You know that student? That student who went to another school, but they really do exist, my sister knew his brother, anyway he did not revision at all and got 10 A*s at A-level. I swear it's true! He just looked over his notes the night before the exam and got really high marks. Honestly. It's true.
Spoiler: it's never true. Here are the revision myths you hear year after year, and why they actually aren't true at all.
'I know this one girl who did no revision at all... she got an A*'
This person doesn’t exist.
Yes, it’s true that some exams need more revision than others. But they all need some preparation, even if it’s just looking through past papers to find out how the exam is organised.
For most exams, the students getting the high grades will have weeks if not months of revision under their belt before they sit down in that exam hall. Even the most intelligent students can’t get away with doing absolutely no revision.
'Examiners are just trying to trip you up'
OK, examiners are probably not your favourite people at the moment.
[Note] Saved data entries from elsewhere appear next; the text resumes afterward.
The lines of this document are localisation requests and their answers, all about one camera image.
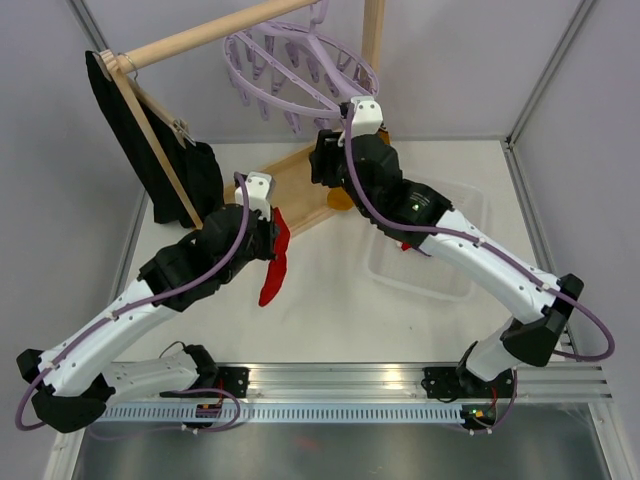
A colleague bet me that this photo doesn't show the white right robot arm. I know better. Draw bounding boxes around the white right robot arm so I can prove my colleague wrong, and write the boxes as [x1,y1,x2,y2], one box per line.
[309,129,584,395]

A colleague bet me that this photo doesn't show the purple round clip hanger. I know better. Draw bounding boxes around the purple round clip hanger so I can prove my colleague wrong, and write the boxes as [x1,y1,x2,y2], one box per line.
[223,1,379,135]

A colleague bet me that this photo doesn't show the mustard sock brown cuff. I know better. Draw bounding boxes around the mustard sock brown cuff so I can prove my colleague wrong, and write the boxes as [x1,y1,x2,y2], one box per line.
[377,125,391,145]

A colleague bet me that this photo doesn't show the white slotted cable duct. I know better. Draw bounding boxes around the white slotted cable duct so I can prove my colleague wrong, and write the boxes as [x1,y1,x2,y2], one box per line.
[99,401,464,424]

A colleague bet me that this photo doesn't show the aluminium mounting rail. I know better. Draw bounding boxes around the aluminium mounting rail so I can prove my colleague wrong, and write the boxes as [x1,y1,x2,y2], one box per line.
[114,362,614,401]

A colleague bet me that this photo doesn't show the wooden clothes rack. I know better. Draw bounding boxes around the wooden clothes rack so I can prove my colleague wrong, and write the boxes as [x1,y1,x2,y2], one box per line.
[113,1,385,235]

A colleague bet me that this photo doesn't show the wooden clip hanger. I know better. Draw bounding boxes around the wooden clip hanger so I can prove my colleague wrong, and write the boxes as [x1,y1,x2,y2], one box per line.
[94,49,197,148]

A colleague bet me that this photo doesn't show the black garment on hanger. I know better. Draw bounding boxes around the black garment on hanger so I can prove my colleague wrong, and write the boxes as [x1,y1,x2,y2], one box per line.
[85,51,224,228]

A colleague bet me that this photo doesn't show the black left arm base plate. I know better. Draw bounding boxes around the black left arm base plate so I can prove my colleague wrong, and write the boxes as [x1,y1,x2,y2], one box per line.
[159,366,249,399]

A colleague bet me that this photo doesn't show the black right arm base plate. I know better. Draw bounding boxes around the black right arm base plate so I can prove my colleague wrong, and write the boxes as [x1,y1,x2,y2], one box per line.
[421,366,515,403]

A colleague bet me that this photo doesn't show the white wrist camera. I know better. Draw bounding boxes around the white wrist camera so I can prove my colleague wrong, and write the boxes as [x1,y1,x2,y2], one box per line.
[340,96,383,138]
[245,171,276,221]

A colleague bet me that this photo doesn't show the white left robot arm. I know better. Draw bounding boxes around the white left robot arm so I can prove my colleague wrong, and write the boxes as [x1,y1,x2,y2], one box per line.
[15,204,290,433]

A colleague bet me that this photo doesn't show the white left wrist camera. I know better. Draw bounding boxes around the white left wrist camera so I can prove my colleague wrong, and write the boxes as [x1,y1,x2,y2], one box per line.
[245,171,276,221]

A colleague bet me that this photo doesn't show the mustard yellow sock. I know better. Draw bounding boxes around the mustard yellow sock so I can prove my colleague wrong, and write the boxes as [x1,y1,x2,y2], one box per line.
[326,187,354,211]

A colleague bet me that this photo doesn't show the white plastic basket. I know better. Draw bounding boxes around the white plastic basket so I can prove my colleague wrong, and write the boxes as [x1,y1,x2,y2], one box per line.
[364,177,488,302]

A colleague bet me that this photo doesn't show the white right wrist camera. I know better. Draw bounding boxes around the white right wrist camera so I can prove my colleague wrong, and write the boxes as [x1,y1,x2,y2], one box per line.
[340,96,383,138]

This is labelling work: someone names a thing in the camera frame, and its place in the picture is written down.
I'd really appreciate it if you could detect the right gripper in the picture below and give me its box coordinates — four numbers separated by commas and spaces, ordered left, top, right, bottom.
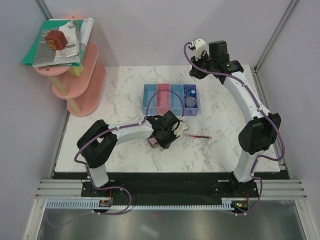
190, 51, 216, 80

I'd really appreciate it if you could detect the clear jar of paper clips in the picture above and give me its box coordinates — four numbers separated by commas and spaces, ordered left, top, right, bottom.
185, 96, 197, 108

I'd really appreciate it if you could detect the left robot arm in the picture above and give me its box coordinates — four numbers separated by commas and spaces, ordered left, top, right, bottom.
74, 110, 189, 197

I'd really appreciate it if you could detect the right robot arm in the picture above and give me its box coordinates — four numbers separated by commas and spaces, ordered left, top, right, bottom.
183, 38, 283, 197

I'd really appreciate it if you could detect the pink glue stick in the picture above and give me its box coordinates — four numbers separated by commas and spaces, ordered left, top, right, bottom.
147, 137, 158, 148

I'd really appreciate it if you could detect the sky blue drawer box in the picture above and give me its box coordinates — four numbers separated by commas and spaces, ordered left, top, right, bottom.
170, 84, 184, 116

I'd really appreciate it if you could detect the purple drawer box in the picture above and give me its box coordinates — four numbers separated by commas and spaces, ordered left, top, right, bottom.
183, 84, 200, 116

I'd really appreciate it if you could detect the red pen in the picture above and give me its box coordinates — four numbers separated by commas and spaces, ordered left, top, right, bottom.
186, 134, 212, 139

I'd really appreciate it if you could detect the pink drawer box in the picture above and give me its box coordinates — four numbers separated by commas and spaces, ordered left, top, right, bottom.
156, 83, 171, 115

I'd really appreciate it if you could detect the light blue drawer box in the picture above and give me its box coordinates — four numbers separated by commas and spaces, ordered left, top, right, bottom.
141, 84, 157, 116

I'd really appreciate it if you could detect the pink tiered shelf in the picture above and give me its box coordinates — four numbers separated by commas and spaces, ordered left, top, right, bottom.
33, 15, 106, 117

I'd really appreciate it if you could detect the grey manual booklet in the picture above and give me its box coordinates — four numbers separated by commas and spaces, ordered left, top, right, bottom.
32, 23, 80, 68

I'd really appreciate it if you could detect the red brown cube box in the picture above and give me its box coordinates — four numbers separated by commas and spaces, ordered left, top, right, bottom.
45, 30, 68, 51

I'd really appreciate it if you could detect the green folder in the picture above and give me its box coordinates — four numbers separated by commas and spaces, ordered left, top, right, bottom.
21, 19, 85, 67

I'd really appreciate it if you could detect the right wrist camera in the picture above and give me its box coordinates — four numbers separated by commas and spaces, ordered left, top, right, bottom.
188, 38, 207, 61

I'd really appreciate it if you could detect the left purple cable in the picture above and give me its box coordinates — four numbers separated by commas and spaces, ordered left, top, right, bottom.
46, 90, 186, 228

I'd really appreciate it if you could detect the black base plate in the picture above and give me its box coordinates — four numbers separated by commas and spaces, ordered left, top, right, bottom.
52, 171, 291, 207

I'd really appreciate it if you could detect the white cable duct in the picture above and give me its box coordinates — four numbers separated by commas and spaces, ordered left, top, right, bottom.
45, 199, 242, 211

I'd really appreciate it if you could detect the aluminium rail frame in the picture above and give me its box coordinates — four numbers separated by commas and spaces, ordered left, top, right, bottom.
24, 107, 312, 240
But they’re honestly not trying to reduce you to a quivering wreck and destroy your chances of a decent grade.
The paper you sit hasn’t been written on the back of an envelope in a pub. It’s been worked on for over a year and a half to make sure it’s clear, not too simple or too difficult and that it covers a range of the specification. Several people – often teachers – draft the paper, then there are checks from subject and assessment experts.
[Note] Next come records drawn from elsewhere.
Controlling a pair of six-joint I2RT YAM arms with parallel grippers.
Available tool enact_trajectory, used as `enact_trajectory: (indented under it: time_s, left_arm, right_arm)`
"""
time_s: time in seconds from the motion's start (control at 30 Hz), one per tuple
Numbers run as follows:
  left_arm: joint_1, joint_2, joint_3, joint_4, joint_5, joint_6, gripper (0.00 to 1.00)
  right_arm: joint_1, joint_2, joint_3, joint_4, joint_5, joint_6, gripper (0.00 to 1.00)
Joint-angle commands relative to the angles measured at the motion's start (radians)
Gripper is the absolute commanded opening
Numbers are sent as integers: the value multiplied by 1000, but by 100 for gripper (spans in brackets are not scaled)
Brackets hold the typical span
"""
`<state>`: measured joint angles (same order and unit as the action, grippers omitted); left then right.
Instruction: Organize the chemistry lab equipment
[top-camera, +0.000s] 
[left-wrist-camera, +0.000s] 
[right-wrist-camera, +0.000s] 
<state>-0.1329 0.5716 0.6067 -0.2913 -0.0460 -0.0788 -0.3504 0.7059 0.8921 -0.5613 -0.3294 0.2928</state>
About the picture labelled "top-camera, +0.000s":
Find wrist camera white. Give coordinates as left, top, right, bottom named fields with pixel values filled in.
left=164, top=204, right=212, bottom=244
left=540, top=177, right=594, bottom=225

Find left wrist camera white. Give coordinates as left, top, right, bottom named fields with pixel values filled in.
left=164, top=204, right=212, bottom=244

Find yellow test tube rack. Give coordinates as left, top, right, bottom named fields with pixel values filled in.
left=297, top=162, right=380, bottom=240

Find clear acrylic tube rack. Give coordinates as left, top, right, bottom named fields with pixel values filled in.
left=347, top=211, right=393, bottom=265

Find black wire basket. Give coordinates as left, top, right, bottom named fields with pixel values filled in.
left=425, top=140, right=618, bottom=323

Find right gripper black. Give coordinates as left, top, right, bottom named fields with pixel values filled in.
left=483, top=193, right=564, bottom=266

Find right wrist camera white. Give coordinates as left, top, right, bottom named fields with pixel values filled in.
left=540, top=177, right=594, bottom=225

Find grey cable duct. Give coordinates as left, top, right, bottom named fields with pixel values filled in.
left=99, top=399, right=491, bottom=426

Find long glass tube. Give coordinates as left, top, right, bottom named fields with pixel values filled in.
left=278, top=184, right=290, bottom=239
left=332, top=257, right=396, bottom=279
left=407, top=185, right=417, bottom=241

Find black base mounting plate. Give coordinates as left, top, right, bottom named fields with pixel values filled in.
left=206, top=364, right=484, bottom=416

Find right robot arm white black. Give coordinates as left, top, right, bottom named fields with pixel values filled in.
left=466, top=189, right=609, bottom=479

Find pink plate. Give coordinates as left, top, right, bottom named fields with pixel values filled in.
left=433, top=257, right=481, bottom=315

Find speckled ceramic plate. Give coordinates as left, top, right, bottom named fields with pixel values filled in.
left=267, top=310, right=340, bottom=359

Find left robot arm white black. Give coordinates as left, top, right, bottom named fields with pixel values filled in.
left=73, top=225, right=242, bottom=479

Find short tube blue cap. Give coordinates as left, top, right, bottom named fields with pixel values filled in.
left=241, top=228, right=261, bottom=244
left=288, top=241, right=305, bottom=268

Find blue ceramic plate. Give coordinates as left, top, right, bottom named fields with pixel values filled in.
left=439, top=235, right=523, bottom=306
Once you’ve sat the paper your script goes to an examiner - usually teachers of the subject. They all use the same mark scheme which they’ve been trained to apply in the same way. All markers are encouraged to be positive and reward students wherever they can. Samples of their marking go to senior examiners and if it’s too generous, mean or just plain inconsistent they’ll be taken off the job.
Of course this process isn’t perfect (that’s why remarks exist) but the aim is to make marking as fair and accurate as possible.
'I don't need a timetable; I'll just revise whenever I can'
If you’re the kind of person who hates forward planning you’ve probably already decided that a revision timetable isn’t for you. You know you’ll knuckle down to revision eventually anyway, right?
Wrong. Revision shouldn’t be left to chance – your exams are just too important. Not planning means there’s a danger that you’ll run out of time, panic and miss important topics.
Having a basic timetable in place will help you keep track of your revision and stay motivated. It’s the best way of avoiding that blind panic one week before your exam.
‘Planning essays in an exam is a complete waste of time’
It may seem counterproductive to waste precious exam time planning an answer. The minutes are ticking by and the temptation is strong to dive straight in and get as much down as possible while it’s still fresh in your mind.
But remember that to produce great essays you need to follow a logical argument, back up the points you make with evidence and come to a reasoned conclusion. Not many students can produce this type of work without a bit of planning.
The plan doesn’t have to be long or detailed. It just has to remind you of the main structure of the essay – the order of your main points and probably what might go in the introduction and conclusion.
'Highlighting is the best way to revise'
Don’t panic, highlighter fans. We’re not suggesting you have to bin all those lovely luminous pens. We just want to make a few things clear.
Highlighting is the comfort zone of revision. Buying nice pens and sitting yourself down to cover your notes in fluorescent colours feels reassuring and not too demanding.
But if revision feels easy it’s usually because it’s not working. If highlighting feels easy, you’re probably not learning much.
That isn’t to say highlighting has no role to play. Use it to identify key terms, names, theories, criticisms and so on and then maybe turn them into flashcards you can test yourself on.
What you should be doing is regularly testing yourself, not just on the latest information you’ve learnt, but on samples of everything you’ve learned previously.
That way your brain is regularly stimulated to call back the key information. It’s even better if you test yourself in different ways (flashcards, multiple choice, past exam questions, writing definitions) so you get used to using information in different contexts.